Now at a higher level, although all files are stored as binary and can be read in binary format we help the processing of them by telling the processor what format to read them in. This is so that it process the file data as small chunks e.g. 8 bits or 1 byte for ASCII text.
The operating system provides the processor with a template for any given file. This is set up in an extension relation table. And according to what the file extension is the operating system will expect that data to be in a particular format and link it to code that can be used by the processor to interpret it. Hence changing a file name extension will confuse the processor as it won't interpret the data correctly. That's why changing the filename from *.jpg to *.exe won't show the image, as the processor has been told to expect executable code, which the data within the file clearly isn't.
So back to your original question the image within the jpeg file has been encoded as series of 1s and 0s in a specific order.
I'm not sure how exactly they are arranged, but as an example:
A picture was captured and stored as a bitmap at a resoultion of 800 x 600 in 24bit colour. The first pixel is stored as 3 bytes (8 bit binary) representing a red, green and blue value. The value of each byte dictates the intensity of that colour. 0 - 255, with 0 being none at all to 255 being the highest value. Unsigned 255 in binary is 11111111, I won't confuse you with 2's complement for signed values. So the full picture will require a file of minimum 1,440,000 bytes or about 1,406 kilobytes (a kilobyte being 1024 bytes).

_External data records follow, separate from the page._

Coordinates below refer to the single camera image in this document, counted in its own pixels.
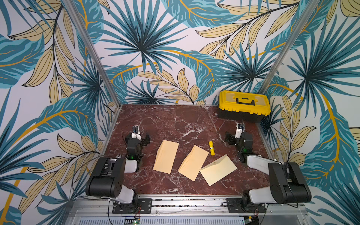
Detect yellow glue stick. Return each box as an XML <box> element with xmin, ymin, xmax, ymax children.
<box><xmin>209</xmin><ymin>141</ymin><xmax>215</xmax><ymax>156</ymax></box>

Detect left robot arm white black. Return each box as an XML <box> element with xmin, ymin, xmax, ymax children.
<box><xmin>85</xmin><ymin>132</ymin><xmax>152</xmax><ymax>216</ymax></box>

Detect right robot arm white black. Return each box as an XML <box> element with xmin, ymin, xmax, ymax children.
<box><xmin>225</xmin><ymin>132</ymin><xmax>312</xmax><ymax>213</ymax></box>

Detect left manila envelope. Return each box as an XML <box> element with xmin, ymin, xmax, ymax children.
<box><xmin>153</xmin><ymin>140</ymin><xmax>179</xmax><ymax>174</ymax></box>

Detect right open manila envelope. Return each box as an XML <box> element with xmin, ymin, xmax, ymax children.
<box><xmin>200</xmin><ymin>154</ymin><xmax>237</xmax><ymax>186</ymax></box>

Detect middle manila envelope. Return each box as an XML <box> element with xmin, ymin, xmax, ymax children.
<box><xmin>178</xmin><ymin>145</ymin><xmax>209</xmax><ymax>182</ymax></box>

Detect yellow black toolbox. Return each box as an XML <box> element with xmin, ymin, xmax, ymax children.
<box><xmin>218</xmin><ymin>91</ymin><xmax>272</xmax><ymax>123</ymax></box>

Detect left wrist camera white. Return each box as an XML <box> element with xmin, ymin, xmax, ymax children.
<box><xmin>131</xmin><ymin>126</ymin><xmax>142</xmax><ymax>140</ymax></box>

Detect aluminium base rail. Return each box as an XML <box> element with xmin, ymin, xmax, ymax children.
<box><xmin>63</xmin><ymin>194</ymin><xmax>312</xmax><ymax>225</ymax></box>

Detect right aluminium corner post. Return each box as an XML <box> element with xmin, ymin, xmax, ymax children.
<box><xmin>258</xmin><ymin>0</ymin><xmax>320</xmax><ymax>94</ymax></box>

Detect aluminium corner post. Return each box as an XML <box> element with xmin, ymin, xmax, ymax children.
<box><xmin>258</xmin><ymin>0</ymin><xmax>320</xmax><ymax>94</ymax></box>
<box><xmin>63</xmin><ymin>0</ymin><xmax>122</xmax><ymax>110</ymax></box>

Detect left aluminium corner post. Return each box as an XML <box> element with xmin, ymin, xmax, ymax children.
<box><xmin>63</xmin><ymin>0</ymin><xmax>122</xmax><ymax>110</ymax></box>

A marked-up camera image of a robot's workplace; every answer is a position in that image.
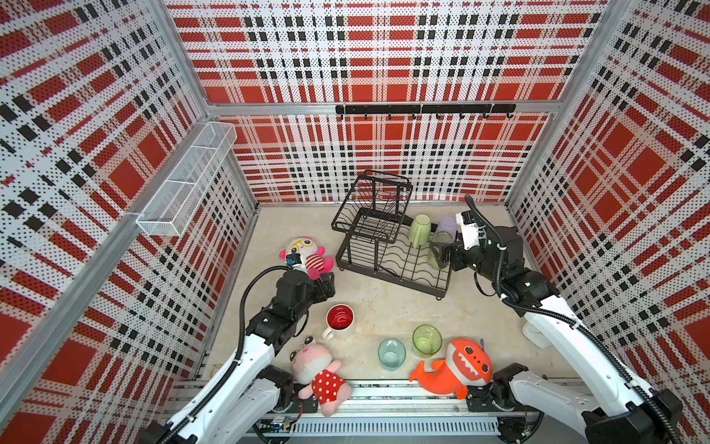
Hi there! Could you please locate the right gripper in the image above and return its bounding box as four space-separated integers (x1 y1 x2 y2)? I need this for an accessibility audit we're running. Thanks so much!
429 234 501 286

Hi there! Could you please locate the tall green glass cup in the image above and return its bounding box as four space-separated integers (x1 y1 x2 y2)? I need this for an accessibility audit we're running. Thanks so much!
427 231 453 270

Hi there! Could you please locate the white mug red interior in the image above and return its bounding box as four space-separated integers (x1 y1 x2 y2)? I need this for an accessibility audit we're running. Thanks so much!
322 303 355 342

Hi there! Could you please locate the lavender plastic cup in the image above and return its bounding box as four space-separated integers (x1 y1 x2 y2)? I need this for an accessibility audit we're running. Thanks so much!
435 216 458 242

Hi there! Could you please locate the white mug green handle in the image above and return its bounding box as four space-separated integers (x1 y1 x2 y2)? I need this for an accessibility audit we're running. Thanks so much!
409 214 432 248

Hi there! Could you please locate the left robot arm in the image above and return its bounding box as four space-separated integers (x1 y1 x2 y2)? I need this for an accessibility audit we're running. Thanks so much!
139 266 336 443

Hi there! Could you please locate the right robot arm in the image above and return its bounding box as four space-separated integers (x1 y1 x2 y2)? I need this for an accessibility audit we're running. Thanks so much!
434 196 682 443

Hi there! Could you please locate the yellow pink owl plush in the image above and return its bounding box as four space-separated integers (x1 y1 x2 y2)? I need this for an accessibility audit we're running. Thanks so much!
279 237 335 279

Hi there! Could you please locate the pink bear plush toy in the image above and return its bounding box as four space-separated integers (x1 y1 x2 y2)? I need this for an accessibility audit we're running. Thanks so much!
290 337 352 417

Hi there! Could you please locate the short green glass cup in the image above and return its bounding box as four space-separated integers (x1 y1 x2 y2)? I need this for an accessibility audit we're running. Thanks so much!
412 324 443 357

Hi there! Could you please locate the teal glass cup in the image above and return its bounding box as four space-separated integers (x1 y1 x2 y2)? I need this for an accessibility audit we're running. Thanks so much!
377 338 407 371

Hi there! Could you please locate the red shark plush toy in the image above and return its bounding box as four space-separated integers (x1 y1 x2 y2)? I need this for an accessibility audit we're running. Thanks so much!
409 339 493 400

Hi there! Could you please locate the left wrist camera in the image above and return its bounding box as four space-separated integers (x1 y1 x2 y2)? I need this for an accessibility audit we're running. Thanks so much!
285 253 306 271

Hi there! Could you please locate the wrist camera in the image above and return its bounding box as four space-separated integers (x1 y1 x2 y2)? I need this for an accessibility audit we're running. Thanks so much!
285 253 306 271
456 210 488 251

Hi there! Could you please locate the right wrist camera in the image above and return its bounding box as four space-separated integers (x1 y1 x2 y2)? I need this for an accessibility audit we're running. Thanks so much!
456 210 488 251

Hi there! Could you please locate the black wire dish rack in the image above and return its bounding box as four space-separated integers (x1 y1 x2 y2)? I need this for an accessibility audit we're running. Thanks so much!
331 170 451 301

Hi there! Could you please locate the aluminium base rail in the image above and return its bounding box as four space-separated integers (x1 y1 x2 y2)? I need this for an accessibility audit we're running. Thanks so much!
160 378 628 444

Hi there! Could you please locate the black wall hook rail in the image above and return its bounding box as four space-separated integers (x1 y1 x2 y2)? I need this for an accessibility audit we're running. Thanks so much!
335 103 517 117

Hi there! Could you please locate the white wire wall basket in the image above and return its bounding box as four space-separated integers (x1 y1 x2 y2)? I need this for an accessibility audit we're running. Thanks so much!
137 122 237 237

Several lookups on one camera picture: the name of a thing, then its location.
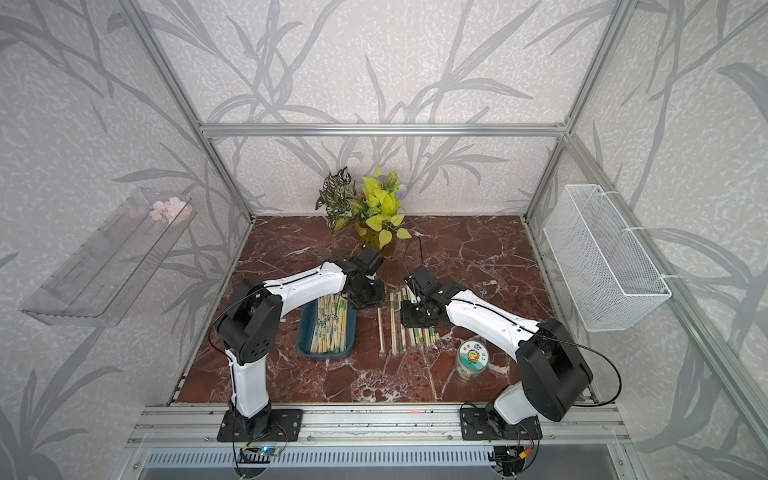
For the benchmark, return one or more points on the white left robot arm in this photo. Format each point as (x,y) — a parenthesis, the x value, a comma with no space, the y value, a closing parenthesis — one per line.
(249,325)

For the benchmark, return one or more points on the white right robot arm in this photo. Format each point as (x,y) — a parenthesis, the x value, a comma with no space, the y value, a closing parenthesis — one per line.
(553,372)

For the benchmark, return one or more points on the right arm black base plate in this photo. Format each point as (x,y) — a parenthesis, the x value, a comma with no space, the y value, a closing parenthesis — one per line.
(481,423)

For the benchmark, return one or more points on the clear acrylic wall shelf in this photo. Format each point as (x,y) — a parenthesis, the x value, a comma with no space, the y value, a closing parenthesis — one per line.
(98,284)

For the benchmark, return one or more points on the round canister with green label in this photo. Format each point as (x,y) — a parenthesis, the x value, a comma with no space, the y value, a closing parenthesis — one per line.
(472,359)

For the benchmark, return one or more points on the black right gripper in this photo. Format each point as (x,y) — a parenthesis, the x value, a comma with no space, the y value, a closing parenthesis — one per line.
(405,319)

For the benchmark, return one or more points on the artificial green potted plant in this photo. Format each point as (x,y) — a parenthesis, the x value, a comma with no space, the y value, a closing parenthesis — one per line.
(373,210)

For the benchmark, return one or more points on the pink artificial flower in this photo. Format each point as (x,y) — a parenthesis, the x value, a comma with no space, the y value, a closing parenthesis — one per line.
(173,211)

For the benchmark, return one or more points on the aluminium front rail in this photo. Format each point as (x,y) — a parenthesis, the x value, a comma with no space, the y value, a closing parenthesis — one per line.
(386,424)

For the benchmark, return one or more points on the teal plastic storage box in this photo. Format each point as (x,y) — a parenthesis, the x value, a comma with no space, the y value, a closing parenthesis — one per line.
(327,328)

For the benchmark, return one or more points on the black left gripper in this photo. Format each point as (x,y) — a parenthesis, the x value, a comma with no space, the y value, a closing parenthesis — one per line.
(378,300)

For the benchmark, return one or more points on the white wire mesh basket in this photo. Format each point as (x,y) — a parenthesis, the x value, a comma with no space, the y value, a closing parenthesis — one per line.
(609,275)

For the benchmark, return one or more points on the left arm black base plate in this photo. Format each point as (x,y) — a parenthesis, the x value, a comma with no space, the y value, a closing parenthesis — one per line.
(271,425)

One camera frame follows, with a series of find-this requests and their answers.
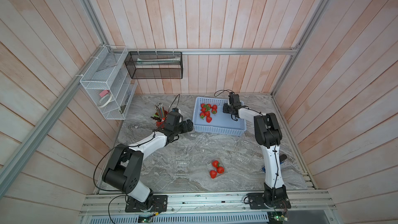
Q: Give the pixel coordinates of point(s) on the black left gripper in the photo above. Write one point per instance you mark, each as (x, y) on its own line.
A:
(190, 127)

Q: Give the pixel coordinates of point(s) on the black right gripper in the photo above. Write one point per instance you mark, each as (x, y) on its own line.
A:
(224, 108)

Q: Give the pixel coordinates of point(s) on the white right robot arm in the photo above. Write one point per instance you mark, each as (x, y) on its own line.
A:
(268, 135)

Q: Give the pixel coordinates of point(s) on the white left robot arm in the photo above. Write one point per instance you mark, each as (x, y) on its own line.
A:
(124, 166)

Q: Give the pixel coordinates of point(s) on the light blue perforated plastic basket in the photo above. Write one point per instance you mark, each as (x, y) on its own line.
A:
(221, 123)

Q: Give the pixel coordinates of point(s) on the red metal pencil bucket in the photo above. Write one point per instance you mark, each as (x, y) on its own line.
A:
(160, 122)

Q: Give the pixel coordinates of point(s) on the white tape roll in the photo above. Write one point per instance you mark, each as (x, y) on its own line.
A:
(105, 100)

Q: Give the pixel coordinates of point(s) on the pink sticky note pad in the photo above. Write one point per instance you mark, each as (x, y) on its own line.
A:
(103, 93)

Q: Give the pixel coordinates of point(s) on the black mesh wall basket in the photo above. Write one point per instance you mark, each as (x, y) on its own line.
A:
(154, 65)

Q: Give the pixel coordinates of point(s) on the white wire mesh shelf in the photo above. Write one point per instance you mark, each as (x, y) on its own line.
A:
(107, 71)

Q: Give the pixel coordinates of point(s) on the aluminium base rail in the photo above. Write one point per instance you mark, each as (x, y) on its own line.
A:
(208, 202)

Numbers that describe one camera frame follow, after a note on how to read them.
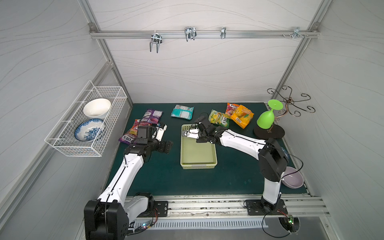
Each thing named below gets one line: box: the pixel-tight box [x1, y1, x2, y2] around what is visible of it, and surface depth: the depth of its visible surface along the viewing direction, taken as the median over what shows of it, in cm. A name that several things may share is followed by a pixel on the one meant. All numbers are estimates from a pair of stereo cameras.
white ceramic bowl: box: [83, 98, 112, 118], surface depth 72 cm
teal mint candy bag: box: [171, 104, 195, 120], surface depth 117 cm
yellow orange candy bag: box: [230, 104, 255, 129], surface depth 109 cm
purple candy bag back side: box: [140, 109, 163, 125], surface depth 113 cm
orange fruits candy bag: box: [225, 102, 239, 116], surface depth 117 cm
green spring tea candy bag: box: [208, 109, 230, 129], surface depth 113 cm
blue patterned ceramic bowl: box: [74, 118, 106, 142], surface depth 65 cm
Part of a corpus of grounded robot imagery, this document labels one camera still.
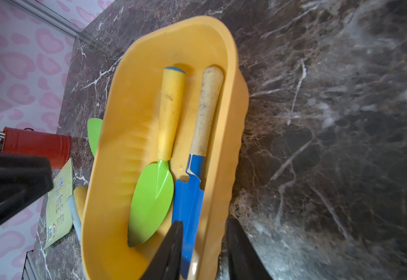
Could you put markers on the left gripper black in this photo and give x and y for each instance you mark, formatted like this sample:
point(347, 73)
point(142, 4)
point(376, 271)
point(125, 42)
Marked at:
point(23, 180)

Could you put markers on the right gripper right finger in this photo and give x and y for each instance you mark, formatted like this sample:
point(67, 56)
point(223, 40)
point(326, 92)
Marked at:
point(244, 263)

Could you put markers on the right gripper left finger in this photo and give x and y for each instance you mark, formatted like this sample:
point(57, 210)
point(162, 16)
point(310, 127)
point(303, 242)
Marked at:
point(166, 263)

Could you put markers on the blue shovel wooden handle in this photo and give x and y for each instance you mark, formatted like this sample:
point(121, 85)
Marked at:
point(188, 198)

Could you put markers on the light blue plastic shovel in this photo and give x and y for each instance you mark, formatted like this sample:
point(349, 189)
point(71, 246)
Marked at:
point(74, 216)

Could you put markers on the yellow plastic storage box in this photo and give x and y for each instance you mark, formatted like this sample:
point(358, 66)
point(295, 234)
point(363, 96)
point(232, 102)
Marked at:
point(128, 143)

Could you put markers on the green shovel behind box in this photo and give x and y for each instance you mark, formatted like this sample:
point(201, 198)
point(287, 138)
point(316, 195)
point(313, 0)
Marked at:
point(94, 127)

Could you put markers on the red pen holder cup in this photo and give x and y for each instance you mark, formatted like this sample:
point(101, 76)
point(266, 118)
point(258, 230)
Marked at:
point(27, 142)

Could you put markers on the yellow green booklet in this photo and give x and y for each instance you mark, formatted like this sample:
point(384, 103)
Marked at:
point(58, 217)

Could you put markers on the light green shovel wooden handle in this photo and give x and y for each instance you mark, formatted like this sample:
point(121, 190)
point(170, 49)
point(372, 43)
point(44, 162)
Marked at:
point(154, 191)

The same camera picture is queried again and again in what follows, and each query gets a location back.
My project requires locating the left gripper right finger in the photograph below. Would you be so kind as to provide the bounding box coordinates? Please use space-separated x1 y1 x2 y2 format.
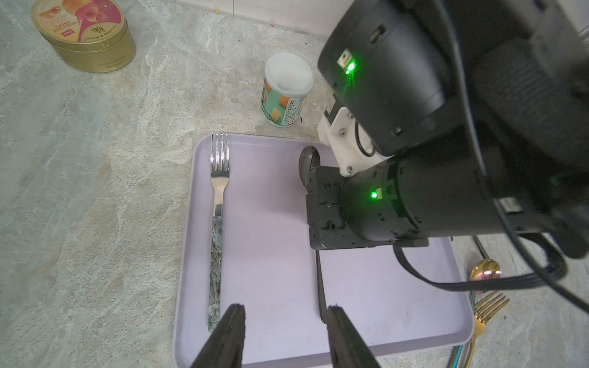
327 306 380 368

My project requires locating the iridescent rainbow spoon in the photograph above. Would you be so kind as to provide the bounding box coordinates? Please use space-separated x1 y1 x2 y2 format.
448 259 502 368

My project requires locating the round gold candy tin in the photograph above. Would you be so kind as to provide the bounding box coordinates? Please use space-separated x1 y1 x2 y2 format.
32 0 137 73

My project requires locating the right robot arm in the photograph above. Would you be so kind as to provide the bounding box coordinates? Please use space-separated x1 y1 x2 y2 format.
307 1 588 259

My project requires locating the gold fork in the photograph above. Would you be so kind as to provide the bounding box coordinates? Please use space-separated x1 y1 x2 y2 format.
463 291 510 368

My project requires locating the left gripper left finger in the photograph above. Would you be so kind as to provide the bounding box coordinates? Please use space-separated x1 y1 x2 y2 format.
190 304 245 368

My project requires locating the small white lidded cup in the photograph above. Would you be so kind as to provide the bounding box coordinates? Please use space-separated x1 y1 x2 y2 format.
261 52 314 127

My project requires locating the silver fork patterned handle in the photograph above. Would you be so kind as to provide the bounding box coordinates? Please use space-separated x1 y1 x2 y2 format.
208 133 230 333

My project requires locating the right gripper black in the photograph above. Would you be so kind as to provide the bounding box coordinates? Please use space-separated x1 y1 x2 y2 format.
305 151 429 251

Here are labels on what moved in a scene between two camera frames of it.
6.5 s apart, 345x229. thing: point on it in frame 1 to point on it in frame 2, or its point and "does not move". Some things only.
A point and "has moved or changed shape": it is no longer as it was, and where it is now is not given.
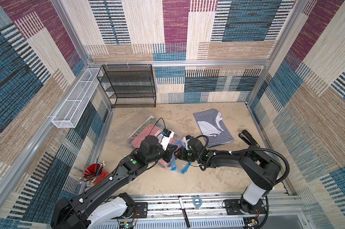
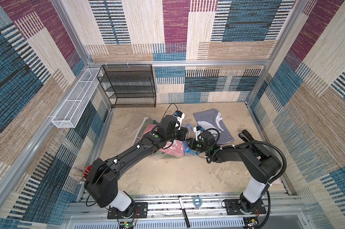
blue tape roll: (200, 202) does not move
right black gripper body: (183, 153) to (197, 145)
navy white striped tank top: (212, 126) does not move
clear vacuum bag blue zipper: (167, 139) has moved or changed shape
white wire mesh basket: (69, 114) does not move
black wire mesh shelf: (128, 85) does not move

The binary as follows: 000010101011010101101010101 would be stored on a hard drive actual microscopic bumps and troughs by changing the polarity of the metalic grains on the disk in specific regions.Binary is actually read from right to left, obviously the opposite way of how most people read text.
If your question is really "how does it look": See Figure 4 on this page; it shows high resolution measurements of a hard drive.
Although googletorp's answer does not look very helpful, it's not totally untrue. To store binary data, the only thing you need is the possibility to have two different states for each storage unit (be it an on/off switch, hole or no hole in a punchcard, or, as in the case of hard drives, the direction of ferromagnetic particles).
The Wikipedia page for the BMP File Format contains an example(Including all hex values) of a 2x2 pixel bitmap image, it should be very good at explaining the basis of the binary representation of an image.
In general if you're really curious how the binary looks for a file you could always use a Hex Viewer and take a look yourself :) I normally use od on Linux to dump the binary information of a file. I'm sure you can google a good Hex Editor for Windows (or maybe someone can suggest one.)
Headers ? Every file created contains header information, that are also stored as binary bits along with the data. The header bits of a files holds the information of header length, file type, file location and length. Now each application is designed to read certain file types. If the application tries to open a file on hard disk which has a header with a different file format, that is not supported by the application, it fails to read the file. Thus a text file cannot be opened using a media player. Because a media player expects a file that contains a header with audio file format binary pattern. Similarly, same in case of picture files.